- Film poster
- Traditional Chinese: 家在香港
- Simplified Chinese: 家在香港
- Hanyu Pinyin: Jiā Zài Xiāng Gǎng
- Jyutping: Gaa1 Zoi3 Heong1 Gong2
- Directed by: King Hoi Lam
- Screenplay by: Chan Man-kwai
- Story by: King Hoi Lam
- Produced by: Anthony Chow
- Starring: Andy Lau Chu Hoi Ling Ku Feng Carroll Gordon Isabella Kau Newton Lai
- Cinematography: Abdul M. Rumjahn
- Edited by: Kam Ma
- Music by: Wu Da Jiang
- Production companies: Golden Harvest Paragon Films
- Distributed by: Golden Harvest
- Release date: 19 August 1983;
- Running time: 99 minutes
- Country: Hong Kong
- Language: Cantonese
- Box office: HK$4,830,255

= The Home at Hong Kong =

1983 Hong Kong film by King Hoi Lam

The Home at Hong Kong is a 1983 Hong Kong drama film directed by King Hoi Lam and starring Andy Lau.

==Plot==
Alan Wong (Andy Lau) is a Hong Kong youth who is bent to climb up the social ladder.
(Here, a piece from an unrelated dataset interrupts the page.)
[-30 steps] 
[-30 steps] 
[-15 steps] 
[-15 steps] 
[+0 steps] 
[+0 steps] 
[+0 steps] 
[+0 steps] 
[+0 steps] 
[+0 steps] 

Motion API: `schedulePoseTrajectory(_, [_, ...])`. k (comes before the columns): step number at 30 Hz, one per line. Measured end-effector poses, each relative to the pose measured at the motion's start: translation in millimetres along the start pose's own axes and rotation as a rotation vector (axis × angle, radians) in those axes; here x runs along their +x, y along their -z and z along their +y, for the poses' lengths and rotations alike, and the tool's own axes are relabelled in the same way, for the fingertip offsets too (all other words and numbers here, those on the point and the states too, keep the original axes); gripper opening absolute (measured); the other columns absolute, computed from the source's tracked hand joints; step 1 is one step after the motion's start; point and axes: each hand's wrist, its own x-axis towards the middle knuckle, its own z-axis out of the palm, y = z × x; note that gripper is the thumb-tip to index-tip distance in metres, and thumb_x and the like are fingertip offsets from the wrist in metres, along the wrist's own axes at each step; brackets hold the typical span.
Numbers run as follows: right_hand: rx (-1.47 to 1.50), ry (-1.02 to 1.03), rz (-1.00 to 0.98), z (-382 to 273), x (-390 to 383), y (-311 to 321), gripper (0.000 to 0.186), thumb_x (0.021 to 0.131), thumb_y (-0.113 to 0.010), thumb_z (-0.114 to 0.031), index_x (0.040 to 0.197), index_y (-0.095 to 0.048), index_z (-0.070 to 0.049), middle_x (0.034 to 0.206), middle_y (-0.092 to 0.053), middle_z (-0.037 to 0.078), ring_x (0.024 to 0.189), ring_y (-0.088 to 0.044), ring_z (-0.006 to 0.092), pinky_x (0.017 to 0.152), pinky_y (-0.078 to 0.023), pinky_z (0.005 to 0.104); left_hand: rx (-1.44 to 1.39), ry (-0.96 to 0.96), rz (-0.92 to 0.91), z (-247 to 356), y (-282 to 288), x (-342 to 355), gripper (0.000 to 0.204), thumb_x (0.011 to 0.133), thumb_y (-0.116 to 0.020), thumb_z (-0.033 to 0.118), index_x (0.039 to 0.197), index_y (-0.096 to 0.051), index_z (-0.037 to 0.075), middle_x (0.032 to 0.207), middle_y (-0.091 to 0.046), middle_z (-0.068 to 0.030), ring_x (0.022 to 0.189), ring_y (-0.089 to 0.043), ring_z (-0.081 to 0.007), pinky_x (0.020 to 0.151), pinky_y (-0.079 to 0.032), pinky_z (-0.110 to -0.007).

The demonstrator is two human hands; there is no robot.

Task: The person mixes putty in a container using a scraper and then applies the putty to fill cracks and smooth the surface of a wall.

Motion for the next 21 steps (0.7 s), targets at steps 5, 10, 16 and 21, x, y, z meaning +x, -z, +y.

With the help of a foreign businessman's mistress and mixed ethnicity woman Erica (Carroll Gordon), he joins a real estate company and he knows how to grasp on to opportunities and gets into high position. Later he meets Cheung Ting Ting (Chu Hoi Ling), a Mainland Chinese girl who illegally came to Hong Kong and sees her pities her and also falls in love in her. When real estate falls into low tide, many foreign businessmen leaves Hong Kong while Alan and Erica refuses to immigrate overseas. Out of jealousy, Erica informs the police that Ting is an illegally immigrant and she suicides forever. Alan and Ting disguise as Vietnamese refugees to escape however Ting refuses to do this. Uncle Fu (Ku Feng), a watchman who always wished to die in his ancestry home loses his life while helping Ting escape. Another youth, Lee Kin Fai's (Newton Lai) girlfriend, due to her family's eagerness to immigrate, was married to a cabaret manager who helps her family to Hong Kong. Fai loses his self-esteem and loses sanity after being injured in a boxing match.

==Cast==
- Andy Lau as Alan
- Chu Hoi Ling as Cheung Ting Ting
- Ku Feng as Uncle Fu
- Carroll Gordon as Erica
- Isabella Kau as Hung
- Newton Lai as Lee Kin Fai
- Ng Wui as Ting's uncle
- Chui Yee as Ting's aunt
- Leung Hak Shun as Anderson's company director
- Wong Hung as Property Speculator
- Lee Chuen Sing as Cosmetic sales trainer
- Diego Swing as Erica's party host
- Eric Berman as Anderson
- Pak Sha Lik as Man at underground fight
- Wong Chi Wai as Underground fighter
- Chan Ling Wai as Underground fighter
- Pomson Shi as Boxing referee
- Lui Tat as Watchman
- Yat Poon Chai as Policeman
- Luk Ying Hong as Policeman

==Box office==
The film grossed HK$4,830,255 at the Hong Kong box office during its theatrical run from 9 to 31 August 1983 in Hong Kong.